Près de 30 000 domaines différents, répartis sur 584 extensions nationales (.fr, .com, .ua, etc.) ont été identifiés comme infectés. Detour Dog agit de façon redoutable, 90% des requêtes reçoivent une réponse neutre, 9% déclenchent une redirection vers des arnaques, et seulement 1% exécute un téléchargement de malware. C'est cette discrétion qui permet aux infections de perdurer plus d'un an, sans que les administrateurs ne s'alarment.
Les campagnes actuelles font état d'une collaboration entre cybercriminels. Le groupe Hive0145, spécialisé dans le vol de données en Europe, envoie des millions d'e-mails piégés à l'aide de botnets REM Proxy et Tofsee (réseaux de routeurs compromis). Mais pour héberger les malwares, Hive0145 utilise les sites web piratés par Detour Dog. Infoblox Threat Intel a constaté que 69% des sites compromis hébergeant StarFish appartiennent au réseau Detour Dog. Celui-ci loue donc son infrastructure de sites infectés à d'autres groupes criminels, ce qui crée un modèle économique du crime plus que rentable.
Pourquoi votre antivirus ne détecte pas cette nouvelle génération de malwares
Sans vouloir affoler qui que ce soit, les antivirus et pare-feu traditionnels installés sur vos ordinateurs ne peuvent rien faire contre Detour Dog. La raison est simple, c'est que toute l'action se déroule sur les serveurs web infectés, et non sur votre appareil. Quand le site compromis interroge le DNS pirate et télécharge du code malveillant, votre antivirus ne voit rien passer. Vous recevez juste le résultat final, souvent présenté comme un fichier légitime.
La seule parade efficace consiste à bloquer les domaines malveillants utilisés par Detour Dog pour commander les sites infectés. Encore faut-il identifier ces domaines et obtenir leur suspension. Infoblox Threat Intel a signalé webdmonitor.io, le domaine principal servant de serveur de commande aux pirates, auprès de WebNIC (l'entreprise qui gère l'enregistrement de ce nom de domaine) dès juin 2025. Malgré 16 échanges de mails et des preuves techniques détaillées, WebNIC a refusé de suspendre ce domaine. L'entreprise s'est abritée derrière des arguments douteux, affirmant ne constater « aucune activité d'hébergement récente », alors que des milliers d'infections continuaient via ce domaine.

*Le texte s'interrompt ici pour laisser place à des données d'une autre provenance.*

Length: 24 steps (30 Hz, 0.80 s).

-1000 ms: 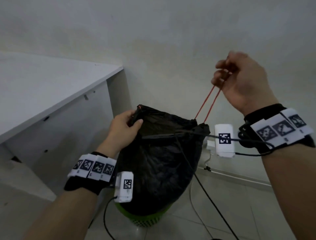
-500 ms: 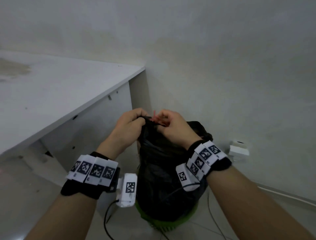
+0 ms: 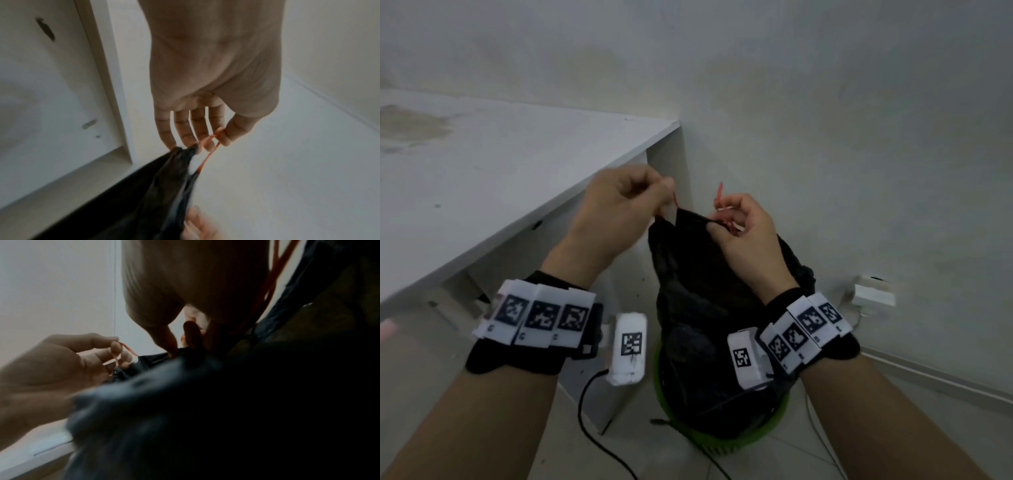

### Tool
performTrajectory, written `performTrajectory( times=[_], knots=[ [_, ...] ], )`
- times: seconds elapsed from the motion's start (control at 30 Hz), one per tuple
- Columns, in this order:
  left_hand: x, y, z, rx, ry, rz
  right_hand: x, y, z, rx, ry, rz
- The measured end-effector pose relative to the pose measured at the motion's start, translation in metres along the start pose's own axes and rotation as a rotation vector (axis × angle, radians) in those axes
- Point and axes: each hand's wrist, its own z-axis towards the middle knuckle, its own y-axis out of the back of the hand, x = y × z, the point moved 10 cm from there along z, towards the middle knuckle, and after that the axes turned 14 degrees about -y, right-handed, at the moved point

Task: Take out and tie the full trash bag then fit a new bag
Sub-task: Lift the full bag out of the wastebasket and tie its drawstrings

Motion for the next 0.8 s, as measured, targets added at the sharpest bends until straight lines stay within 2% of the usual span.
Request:
performTrajectory(
  times=[0.1, 0.13, 0.2, 0.3, 0.4, 0.5, 0.6, 0.73, 0.8],
  knots=[
    [-0.037, 0.029, 0.019, -0.167, -0.040, -0.246, 0.019, 0.028, -0.011, -0.189, 0.059, 0.148],
    [-0.048, 0.034, 0.025, -0.181, -0.056, -0.321, 0.033, 0.031, -0.020, -0.209, 0.113, 0.194],
    [-0.069, 0.032, 0.036, -0.141, -0.112, -0.383, 0.065, 0.019, -0.039, -0.160, 0.216, 0.193],
    [-0.095, 0.018, 0.042, -0.080, -0.191, -0.338, 0.075, -0.027, -0.051, -0.044, 0.233, -0.095],
    [-0.107, 0.030, 0.041, -0.150, -0.242, -0.404, 0.028, -0.039, -0.046, -0.020, 0.158, -0.297],
    [-0.089, 0.045, 0.034, -0.257, -0.174, -0.481, -0.018, -0.027, -0.049, 0.038, 0.049, -0.357],
    [-0.046, 0.031, 0.017, -0.293, -0.011, -0.501, -0.016, 0.002, -0.050, 0.133, -0.026, -0.052],
    [0.009, 0.018, -0.016, -0.240, 0.052, -0.356, -0.011, 0.099, -0.030, -0.046, -0.050, 0.360],
    [0.047, 0.008, -0.055, -0.193, 0.091, -0.289, -0.046, 0.123, -0.034, -0.093, -0.128, 0.282]
  ],
)
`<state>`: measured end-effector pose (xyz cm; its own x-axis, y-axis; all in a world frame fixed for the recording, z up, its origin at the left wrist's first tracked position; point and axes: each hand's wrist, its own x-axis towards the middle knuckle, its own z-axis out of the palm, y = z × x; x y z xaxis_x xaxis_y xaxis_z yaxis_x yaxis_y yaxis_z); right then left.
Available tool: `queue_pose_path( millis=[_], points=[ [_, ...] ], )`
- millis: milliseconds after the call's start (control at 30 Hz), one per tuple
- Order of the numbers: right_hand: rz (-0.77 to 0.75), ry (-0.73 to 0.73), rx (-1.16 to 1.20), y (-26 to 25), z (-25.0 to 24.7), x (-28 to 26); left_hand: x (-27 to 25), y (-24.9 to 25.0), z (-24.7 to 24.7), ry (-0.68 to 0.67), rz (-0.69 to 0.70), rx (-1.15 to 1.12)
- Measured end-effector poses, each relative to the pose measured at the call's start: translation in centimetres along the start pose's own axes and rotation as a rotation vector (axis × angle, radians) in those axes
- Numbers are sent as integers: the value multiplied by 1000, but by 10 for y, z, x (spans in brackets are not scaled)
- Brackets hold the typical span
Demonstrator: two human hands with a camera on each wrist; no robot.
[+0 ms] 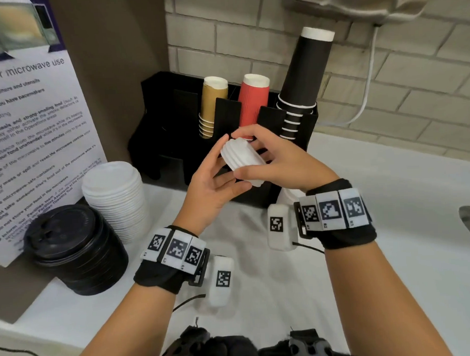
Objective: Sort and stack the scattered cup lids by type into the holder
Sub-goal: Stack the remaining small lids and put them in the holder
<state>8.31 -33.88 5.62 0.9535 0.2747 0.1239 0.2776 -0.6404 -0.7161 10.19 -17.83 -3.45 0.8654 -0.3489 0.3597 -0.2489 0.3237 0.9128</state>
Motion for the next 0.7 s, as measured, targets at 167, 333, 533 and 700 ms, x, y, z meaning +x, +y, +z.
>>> queue_pose_path(
  millis=[167,333,533,700],
  points=[
    [-6,-116,90,-11,10,11,-6,6,-20,-1,1,-43],
    [3,-50,76,-17,20,20,-8,4,-36,49,-6,-60],
    [-3,-16,67,-23,33,26,-8,-1,-52,67,14,-51],
    [-23,-4,12,-29,44,38,-6,-5,-61,97,4,-71]
  ],
)
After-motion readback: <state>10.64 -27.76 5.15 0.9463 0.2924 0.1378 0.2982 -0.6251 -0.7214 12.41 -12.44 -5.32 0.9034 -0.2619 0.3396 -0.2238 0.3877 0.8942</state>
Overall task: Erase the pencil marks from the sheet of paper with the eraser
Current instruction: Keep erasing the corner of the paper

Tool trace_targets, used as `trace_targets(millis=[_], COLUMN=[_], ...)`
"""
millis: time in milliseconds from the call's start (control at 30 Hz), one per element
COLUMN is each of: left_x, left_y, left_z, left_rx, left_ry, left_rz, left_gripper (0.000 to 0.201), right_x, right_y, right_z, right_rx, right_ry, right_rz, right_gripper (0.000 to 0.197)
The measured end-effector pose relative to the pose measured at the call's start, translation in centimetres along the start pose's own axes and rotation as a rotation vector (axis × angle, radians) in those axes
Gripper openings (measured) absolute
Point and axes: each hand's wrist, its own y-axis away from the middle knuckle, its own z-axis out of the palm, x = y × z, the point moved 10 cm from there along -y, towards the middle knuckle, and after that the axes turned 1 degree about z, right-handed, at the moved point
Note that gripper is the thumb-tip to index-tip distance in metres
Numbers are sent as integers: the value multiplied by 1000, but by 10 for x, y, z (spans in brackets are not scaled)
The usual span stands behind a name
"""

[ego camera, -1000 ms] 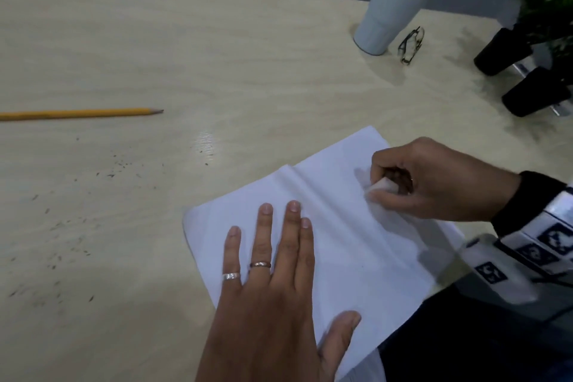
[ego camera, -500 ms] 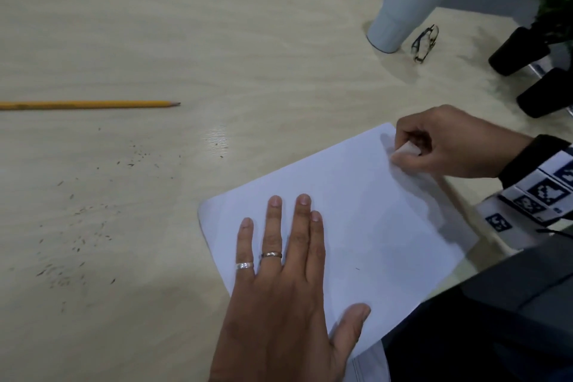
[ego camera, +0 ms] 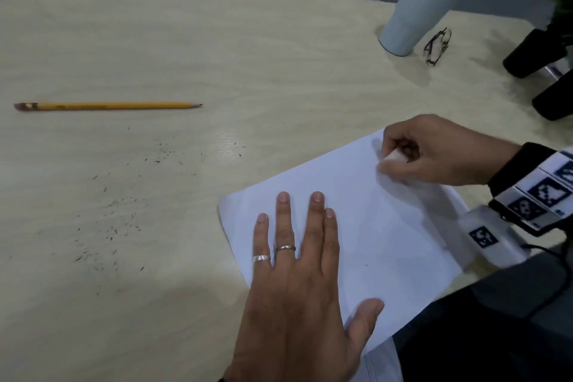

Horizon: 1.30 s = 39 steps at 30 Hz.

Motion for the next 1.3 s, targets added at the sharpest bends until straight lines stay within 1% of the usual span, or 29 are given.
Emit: trace_targets(millis=[100,200,300,367,467,533,633,700,800,867,967,1033,1100,1133,1167,1200,1300], left_x=[-1,-2,-7,-13,-27,-40,-54,-60,-63,-64,-65,-66,-68,-68,-68,-68,-68], left_y=[1,5,12,17,21,27,31,33,36,37,37,36,36,37,38,38,39], left_z=[0,-2,-1,-6,-23,-32,-40,-43,-42,-43,-47,-50,-53,-54,-55,-55,-57], left_rx=[-35,-65,-110,-192,-379,-437,-404,-385,-352,-321,-251,-206,-155,-137,-125,-118,-87], left_ry=[4,33,45,18,-85,-90,-80,-40,-8,14,50,74,103,116,126,129,118], left_rz=[-3,5,22,-3,-102,-170,-189,-191,-183,-170,-162,-167,-172,-173,-171,-167,-156], left_gripper=[104,104,106,107,112,120,127,130,131,131,133,138,143,143,143,142,141], right_x=[14,6,13,14,10,6,-9,-25,-46,-39,-28,-41,-70,-81,-84,-78,-55], right_y=[-1,3,4,4,4,6,11,14,15,13,11,12,15,18,18,15,6], right_z=[-17,-10,-8,-8,-5,-4,-12,-8,15,18,-4,-4,17,29,35,34,7], right_rx=[63,69,46,37,34,20,42,47,-42,-74,-10,14,-47,-81,-92,-79,27], right_ry=[96,98,96,102,125,160,167,101,84,79,99,101,54,39,28,20,53], right_rz=[51,52,99,110,129,140,127,116,122,180,240,190,82,49,48,76,167], right_gripper=[16,16,14,12,11,10,10,11,12,13,15,15,13,13,12,13,16])
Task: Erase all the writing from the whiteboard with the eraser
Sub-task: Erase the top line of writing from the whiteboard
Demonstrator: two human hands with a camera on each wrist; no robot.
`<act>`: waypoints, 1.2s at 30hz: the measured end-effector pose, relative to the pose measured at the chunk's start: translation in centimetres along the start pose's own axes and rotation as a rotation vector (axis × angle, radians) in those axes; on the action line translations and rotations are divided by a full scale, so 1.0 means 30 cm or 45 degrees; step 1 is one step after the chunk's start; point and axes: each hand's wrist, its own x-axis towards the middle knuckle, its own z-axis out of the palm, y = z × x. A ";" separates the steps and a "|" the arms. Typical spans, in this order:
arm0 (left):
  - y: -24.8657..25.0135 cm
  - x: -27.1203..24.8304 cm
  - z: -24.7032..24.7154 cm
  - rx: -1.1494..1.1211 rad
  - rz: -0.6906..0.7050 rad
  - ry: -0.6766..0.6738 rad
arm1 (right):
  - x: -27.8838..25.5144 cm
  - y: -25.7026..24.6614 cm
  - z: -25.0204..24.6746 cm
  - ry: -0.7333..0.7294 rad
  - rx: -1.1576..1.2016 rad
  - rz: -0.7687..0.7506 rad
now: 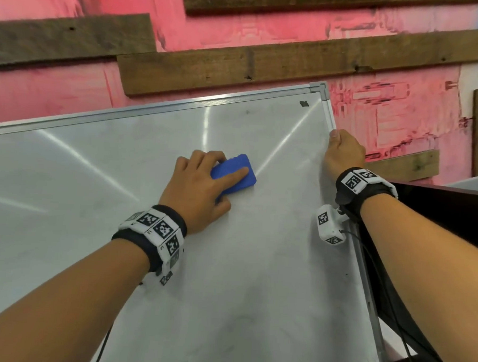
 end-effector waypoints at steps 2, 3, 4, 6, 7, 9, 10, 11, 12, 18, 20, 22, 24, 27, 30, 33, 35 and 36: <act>-0.021 -0.058 -0.004 -0.002 0.012 -0.024 | 0.004 0.006 0.001 -0.023 -0.032 -0.003; -0.039 -0.080 -0.014 -0.004 -0.001 -0.022 | 0.007 0.007 0.002 -0.034 -0.043 -0.004; -0.059 -0.102 -0.028 -0.003 -0.018 -0.023 | 0.007 0.004 0.001 -0.044 -0.056 0.005; -0.100 -0.146 -0.053 0.015 -0.039 -0.026 | 0.002 -0.010 -0.003 -0.071 -0.096 0.026; -0.116 -0.166 -0.060 0.028 -0.038 -0.030 | 0.000 -0.015 -0.008 -0.079 -0.115 0.031; -0.144 -0.210 -0.075 0.047 -0.033 -0.035 | -0.004 -0.027 -0.013 -0.084 -0.116 0.038; -0.155 -0.231 -0.078 0.051 -0.039 -0.033 | -0.007 -0.033 -0.013 -0.084 -0.111 0.040; -0.164 -0.250 -0.081 0.052 -0.055 -0.034 | -0.010 -0.038 -0.012 -0.078 -0.110 0.040; -0.172 -0.268 -0.083 0.051 -0.073 -0.034 | -0.013 -0.041 -0.010 -0.069 -0.105 0.035; -0.205 -0.335 -0.102 0.038 -0.134 0.000 | -0.104 -0.086 0.014 0.031 -0.264 -0.091; -0.214 -0.353 -0.107 0.032 -0.156 -0.007 | -0.155 -0.123 0.028 0.101 -0.340 -0.172; -0.225 -0.373 -0.113 0.027 -0.182 -0.014 | -0.209 -0.166 0.055 0.117 -0.375 -0.243; -0.237 -0.395 -0.119 0.025 -0.199 -0.025 | -0.267 -0.215 0.087 0.093 -0.398 -0.299; -0.266 -0.444 -0.140 0.022 -0.227 -0.043 | -0.366 -0.315 0.135 0.014 -0.378 -0.391; -0.306 -0.507 -0.164 -0.009 -0.272 -0.036 | -0.483 -0.418 0.180 -0.099 -0.274 -0.588; -0.351 -0.577 -0.194 -0.116 -0.327 -0.005 | -0.623 -0.520 0.229 -0.334 -0.137 -0.930; -0.382 -0.621 -0.219 -0.211 -0.369 0.009 | -0.718 -0.591 0.269 -0.465 -0.136 -1.175; -0.398 -0.643 -0.231 -0.237 -0.383 0.011 | -0.765 -0.630 0.294 -0.507 -0.170 -1.282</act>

Que fallait-il faire, face à l'inaction de WebNIC ? Shadowserver Foundation a agi directement en août 2025, en ayant pris le contrôle technique de deux domaines de commande successifs utilisés par Detour Dog, coupant ainsi la communication entre les pirates et les sites infectés. En réaction, les cybercriminels ont créé de nouveaux domaines et déplacé leurs serveurs au Kazakhstan en quelques heures seulement.
Tout cela montre que l'organisation cybercriminelle dispose de ressources importantes. Il y a donc, d'un côté, les chercheurs en sécurité qui travaillent à repérer les nouveaux domaines malveillants, et de l'autre les hackers qui en créent de nouveaux. Sans protection DNS capable de bloquer ces domaines en temps réel, vos données restent à la merci de ces attaques.